◆ Work request:
Your output should be the line with "Find the finger" followed by every remaining line of the entries, reproduced exactly.

◆ Collected data:
·····
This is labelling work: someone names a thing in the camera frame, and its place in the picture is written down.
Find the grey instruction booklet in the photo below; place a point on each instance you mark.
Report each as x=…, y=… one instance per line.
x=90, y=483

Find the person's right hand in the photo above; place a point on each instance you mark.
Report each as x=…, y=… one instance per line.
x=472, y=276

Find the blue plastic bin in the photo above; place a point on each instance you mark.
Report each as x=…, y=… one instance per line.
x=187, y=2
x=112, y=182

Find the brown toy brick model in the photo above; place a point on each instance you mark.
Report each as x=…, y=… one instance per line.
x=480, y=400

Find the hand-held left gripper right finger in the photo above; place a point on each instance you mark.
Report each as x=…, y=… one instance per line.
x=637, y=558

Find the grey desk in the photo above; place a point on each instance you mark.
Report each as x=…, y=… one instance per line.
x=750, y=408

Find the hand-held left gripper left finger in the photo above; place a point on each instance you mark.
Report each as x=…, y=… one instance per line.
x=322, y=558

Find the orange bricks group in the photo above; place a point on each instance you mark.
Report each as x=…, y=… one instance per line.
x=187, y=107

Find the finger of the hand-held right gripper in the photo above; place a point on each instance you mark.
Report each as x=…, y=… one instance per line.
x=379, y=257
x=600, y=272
·····
◆ Answer section:
Find the finger of the hand-held right gripper in the photo above; place a point on each instance you mark.
Report each as x=…, y=… one instance per line.
x=379, y=257
x=600, y=272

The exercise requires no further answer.